Producer Suren Ter van YouHaveDownloaded wijst de verklaring van SURFnet geheel van de hand. Hij stelt dat de ip-adressen in kwestie wel degelijk zijn gebruikt en dat de mogelijkheid van foutief NAT-gebruik door een ander onzin is. “We krijgen veel bullshit-uitleg van mensen, maar mensen zijn minder creatief dan officiële instanties."

“Onze crawler [die data vergaart van BitTorrent-verkeer - red.] heeft geen toegang tot interne ip-adressen, en dat is trouwens onmogelijk voor welke crawler dan ook." Hij antwoordt: “Om deze uitleg waar te laten zijn, is er een hele keten aan erg onrealistische gebeurtenissen nodig."

Onwaarschijnlijke keten

Als eerste schakel moet iemand zijn interne netwerk hebben opgezet met verkeerde ip-adressen. Ter erkent dat dit mogelijk is, maar zegt dat het moeilijk is en geen enkel nut dient. “Zo'n LAN werkt ook niet naar behoren." Als tweede schakel moet YouHaveDownloaded “die interne adressen op magische wijze hebben bereikt, wat nooit is gebeurd met reguliere internet ip-adressen - die wereldwijd veel meer in gebruik zijn".

Als derde schakel moeten dat dan nét die ongebruikte ip-adressen zijn, “terwijl de wereld aan IPv6 moet omdat IPv4 niet genoeg is", somt Ter op. “Al deze dingen zijn mogelijk, maar erg onwaarschijnlijk. En allemaal tegelijk? Met zulk geluk moet ik maar loterijkaartjes kopen."

De producer van de torrentindex vat de kwestie samen met een verwijzing naar Occam's razor: dat de simpelste verklaring vaak de juiste is. “Wat is er makkelijker te geloven? We hebben twee opties: enkele it-mensen van SURFnet hebben gedownload vanaf een ongebruikt ip-adres óf een ongeloofwaardig verhaal over vermenging van interne en externe ip-adressen."

1.1.1.1

SURFnet wijst er in het eigen onderzoeksrapport nog op dat de index van YouHaveDownloaded ook enkele andere niet-valide ip-adressen bevat. De provider “heeft geconstateerd dat youhavedownloaded.com ook andere niet in gebruik zijnde IP-adressen zoals 1.1.1.1 en 1.1.1.2 in haar database heeft staan."
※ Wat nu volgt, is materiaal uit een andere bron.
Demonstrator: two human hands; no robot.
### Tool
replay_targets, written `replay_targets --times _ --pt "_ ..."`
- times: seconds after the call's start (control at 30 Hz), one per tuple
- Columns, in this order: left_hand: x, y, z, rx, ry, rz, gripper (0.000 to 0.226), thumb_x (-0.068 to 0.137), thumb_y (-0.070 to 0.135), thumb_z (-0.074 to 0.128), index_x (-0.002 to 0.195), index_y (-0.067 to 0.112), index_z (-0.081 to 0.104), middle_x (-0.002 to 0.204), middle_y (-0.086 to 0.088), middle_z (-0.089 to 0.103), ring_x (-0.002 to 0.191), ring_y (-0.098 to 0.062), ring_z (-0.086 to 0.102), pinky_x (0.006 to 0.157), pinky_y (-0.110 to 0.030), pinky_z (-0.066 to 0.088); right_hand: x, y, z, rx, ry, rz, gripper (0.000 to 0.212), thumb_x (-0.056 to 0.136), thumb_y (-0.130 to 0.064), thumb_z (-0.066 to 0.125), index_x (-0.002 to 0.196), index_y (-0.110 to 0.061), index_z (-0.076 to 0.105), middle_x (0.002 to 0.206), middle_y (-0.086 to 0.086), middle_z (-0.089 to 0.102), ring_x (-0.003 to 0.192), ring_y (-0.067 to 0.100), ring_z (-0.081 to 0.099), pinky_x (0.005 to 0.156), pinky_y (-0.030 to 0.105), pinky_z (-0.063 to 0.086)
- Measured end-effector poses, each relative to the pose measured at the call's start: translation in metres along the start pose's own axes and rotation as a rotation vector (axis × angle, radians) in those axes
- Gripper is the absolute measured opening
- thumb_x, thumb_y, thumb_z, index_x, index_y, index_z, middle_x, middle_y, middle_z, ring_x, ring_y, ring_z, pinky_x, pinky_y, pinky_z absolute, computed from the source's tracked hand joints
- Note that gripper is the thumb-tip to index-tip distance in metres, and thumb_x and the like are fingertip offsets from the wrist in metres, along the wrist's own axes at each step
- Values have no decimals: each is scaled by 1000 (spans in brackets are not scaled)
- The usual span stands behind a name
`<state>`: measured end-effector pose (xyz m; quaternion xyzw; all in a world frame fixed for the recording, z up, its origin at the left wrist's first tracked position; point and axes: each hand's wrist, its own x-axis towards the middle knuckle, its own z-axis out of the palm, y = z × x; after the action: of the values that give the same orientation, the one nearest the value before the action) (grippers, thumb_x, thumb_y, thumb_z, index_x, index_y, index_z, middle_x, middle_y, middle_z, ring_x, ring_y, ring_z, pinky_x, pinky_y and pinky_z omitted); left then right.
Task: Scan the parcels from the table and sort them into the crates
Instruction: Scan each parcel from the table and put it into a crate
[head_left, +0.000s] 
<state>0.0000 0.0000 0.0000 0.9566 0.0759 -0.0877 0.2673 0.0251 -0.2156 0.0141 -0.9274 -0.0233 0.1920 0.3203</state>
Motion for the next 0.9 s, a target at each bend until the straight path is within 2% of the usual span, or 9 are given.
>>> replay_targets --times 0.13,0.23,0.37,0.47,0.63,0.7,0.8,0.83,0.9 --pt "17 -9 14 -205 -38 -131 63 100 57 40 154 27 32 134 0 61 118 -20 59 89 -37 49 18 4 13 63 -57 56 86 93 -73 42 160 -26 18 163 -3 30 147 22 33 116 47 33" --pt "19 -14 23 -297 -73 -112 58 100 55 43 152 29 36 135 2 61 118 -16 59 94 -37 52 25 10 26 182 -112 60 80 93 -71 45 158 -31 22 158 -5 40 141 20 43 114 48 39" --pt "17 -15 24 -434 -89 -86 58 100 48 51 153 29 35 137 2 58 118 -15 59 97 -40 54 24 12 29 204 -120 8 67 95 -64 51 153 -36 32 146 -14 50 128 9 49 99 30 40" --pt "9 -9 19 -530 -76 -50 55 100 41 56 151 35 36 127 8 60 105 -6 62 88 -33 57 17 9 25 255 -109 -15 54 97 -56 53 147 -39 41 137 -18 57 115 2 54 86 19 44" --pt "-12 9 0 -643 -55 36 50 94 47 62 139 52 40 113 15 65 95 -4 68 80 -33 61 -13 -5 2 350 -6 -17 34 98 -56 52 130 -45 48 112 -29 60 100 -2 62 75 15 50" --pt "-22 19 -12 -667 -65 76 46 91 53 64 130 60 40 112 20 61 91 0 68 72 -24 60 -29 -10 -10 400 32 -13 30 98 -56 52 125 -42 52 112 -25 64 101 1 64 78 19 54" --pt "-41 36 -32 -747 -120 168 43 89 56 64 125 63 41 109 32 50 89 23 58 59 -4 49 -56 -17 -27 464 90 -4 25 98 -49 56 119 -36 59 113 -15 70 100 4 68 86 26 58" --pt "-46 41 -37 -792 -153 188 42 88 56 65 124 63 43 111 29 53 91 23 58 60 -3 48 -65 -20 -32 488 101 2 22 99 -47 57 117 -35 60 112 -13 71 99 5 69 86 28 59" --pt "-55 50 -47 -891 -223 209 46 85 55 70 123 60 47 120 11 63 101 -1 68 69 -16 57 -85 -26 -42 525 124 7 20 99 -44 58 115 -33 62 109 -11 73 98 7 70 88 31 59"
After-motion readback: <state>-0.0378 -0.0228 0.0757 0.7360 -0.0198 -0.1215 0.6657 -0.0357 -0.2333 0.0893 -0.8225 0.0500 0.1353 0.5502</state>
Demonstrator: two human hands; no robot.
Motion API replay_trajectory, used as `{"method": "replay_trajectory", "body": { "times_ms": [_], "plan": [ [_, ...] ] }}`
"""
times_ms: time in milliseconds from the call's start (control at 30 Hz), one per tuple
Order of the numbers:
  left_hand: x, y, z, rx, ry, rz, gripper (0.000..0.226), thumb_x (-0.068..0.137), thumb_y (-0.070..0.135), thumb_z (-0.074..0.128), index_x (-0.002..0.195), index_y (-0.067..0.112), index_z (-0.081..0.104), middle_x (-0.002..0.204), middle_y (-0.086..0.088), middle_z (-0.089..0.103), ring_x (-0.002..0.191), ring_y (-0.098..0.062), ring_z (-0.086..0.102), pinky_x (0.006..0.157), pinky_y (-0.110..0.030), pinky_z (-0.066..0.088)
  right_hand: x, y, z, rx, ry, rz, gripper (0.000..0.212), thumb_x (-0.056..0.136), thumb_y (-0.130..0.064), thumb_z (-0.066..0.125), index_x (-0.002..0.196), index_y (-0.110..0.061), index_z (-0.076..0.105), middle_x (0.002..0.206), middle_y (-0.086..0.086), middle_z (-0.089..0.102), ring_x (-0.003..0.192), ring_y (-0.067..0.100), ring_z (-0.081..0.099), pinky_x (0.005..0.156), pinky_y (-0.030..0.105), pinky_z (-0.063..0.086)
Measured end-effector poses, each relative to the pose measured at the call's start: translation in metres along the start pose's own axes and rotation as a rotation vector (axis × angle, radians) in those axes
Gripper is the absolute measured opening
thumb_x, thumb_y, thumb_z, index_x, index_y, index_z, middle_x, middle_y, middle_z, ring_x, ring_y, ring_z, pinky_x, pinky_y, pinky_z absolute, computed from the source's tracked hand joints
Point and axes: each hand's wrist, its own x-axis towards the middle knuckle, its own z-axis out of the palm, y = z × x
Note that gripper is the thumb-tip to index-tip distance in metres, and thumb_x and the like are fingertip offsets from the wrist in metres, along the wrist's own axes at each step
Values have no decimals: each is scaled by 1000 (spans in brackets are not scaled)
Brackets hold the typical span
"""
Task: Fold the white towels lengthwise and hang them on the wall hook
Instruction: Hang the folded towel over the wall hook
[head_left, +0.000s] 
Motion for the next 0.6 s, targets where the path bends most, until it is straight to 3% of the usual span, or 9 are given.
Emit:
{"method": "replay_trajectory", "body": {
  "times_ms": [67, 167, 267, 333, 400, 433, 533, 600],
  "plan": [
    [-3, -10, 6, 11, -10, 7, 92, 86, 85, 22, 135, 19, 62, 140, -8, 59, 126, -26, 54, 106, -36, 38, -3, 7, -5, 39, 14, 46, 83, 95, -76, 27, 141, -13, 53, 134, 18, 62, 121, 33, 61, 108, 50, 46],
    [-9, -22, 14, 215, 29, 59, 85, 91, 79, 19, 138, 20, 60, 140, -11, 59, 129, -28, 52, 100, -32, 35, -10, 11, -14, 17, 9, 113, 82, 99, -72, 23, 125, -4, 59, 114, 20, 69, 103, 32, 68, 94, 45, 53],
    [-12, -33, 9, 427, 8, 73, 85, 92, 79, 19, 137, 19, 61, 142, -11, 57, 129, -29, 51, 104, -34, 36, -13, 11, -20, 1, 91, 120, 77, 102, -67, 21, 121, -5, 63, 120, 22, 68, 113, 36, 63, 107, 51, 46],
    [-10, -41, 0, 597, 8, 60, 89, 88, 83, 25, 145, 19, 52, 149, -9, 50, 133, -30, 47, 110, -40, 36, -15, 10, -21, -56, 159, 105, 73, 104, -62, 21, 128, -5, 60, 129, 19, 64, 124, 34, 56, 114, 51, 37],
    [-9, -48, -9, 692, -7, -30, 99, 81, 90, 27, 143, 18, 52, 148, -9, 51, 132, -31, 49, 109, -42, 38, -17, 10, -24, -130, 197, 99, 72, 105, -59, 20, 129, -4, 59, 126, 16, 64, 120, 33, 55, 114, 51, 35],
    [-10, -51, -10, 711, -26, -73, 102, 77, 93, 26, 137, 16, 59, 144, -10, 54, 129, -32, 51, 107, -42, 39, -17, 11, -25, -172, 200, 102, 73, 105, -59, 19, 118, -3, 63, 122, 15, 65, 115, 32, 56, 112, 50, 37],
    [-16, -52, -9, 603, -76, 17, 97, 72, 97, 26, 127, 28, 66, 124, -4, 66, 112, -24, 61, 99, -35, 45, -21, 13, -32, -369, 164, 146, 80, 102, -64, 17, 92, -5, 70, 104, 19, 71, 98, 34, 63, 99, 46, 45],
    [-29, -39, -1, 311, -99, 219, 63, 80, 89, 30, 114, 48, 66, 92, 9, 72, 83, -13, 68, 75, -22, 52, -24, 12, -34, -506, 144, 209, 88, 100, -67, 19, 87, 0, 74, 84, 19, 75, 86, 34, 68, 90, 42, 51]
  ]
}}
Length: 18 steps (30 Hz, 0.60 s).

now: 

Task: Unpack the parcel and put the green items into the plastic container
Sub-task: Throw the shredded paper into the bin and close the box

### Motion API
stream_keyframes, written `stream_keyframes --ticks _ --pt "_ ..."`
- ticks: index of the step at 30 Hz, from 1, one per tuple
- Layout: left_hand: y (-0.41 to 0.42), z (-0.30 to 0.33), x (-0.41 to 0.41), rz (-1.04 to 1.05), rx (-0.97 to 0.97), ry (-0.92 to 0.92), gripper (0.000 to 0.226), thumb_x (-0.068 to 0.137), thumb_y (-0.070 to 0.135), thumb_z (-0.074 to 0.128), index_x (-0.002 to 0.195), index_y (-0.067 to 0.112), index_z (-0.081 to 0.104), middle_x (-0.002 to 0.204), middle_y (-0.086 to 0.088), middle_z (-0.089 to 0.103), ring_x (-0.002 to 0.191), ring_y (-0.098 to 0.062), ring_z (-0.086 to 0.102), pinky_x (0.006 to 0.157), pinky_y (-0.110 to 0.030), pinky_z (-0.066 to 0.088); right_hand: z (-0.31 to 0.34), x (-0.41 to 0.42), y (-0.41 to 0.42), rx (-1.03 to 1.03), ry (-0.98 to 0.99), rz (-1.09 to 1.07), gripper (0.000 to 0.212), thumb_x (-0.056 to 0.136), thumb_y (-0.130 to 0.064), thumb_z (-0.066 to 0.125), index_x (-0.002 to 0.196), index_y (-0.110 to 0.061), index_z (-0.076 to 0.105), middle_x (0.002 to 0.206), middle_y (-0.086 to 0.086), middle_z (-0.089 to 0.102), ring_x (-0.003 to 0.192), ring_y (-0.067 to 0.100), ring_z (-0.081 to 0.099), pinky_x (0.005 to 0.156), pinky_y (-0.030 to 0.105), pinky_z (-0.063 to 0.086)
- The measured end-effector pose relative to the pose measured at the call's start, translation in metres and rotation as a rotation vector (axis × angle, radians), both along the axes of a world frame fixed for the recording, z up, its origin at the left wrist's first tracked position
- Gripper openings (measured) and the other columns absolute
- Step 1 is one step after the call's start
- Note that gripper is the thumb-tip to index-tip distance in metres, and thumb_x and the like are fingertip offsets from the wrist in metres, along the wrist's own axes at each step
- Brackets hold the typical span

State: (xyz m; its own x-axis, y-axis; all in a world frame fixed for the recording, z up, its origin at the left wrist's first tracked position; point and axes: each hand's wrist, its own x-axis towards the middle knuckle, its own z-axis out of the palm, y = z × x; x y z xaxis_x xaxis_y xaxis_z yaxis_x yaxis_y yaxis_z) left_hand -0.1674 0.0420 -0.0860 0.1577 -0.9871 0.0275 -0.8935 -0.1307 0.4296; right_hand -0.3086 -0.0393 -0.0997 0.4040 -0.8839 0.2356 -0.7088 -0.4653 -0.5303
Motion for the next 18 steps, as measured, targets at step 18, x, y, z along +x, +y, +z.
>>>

Dat eerstgenoemde ip-adres staat op naam van internetregister APNIC. Dat is de Aziatische collega van het Europese RIPE NCC, waar de van pornopiraterij verdachte SURFnet-adressen nog op naam van de Tweede Kamer stonden.

APNIC gebruikt 1.1.1.1 voor het Debogon Project waarbij niet-valide ip-adressen (zogeheten bogons) worden 'gerecycled'. Die gereserveerde ip-adressen worden in netwerkverkeer normaliter genegeerd, legt netwerkexpert Van Brouwershaven uit. De bogons worden via dit project weer valide om echt gebruikt te kunnen worden. RIPE werkt zelf ook mee aan deze herwinning van IPv4-adressen.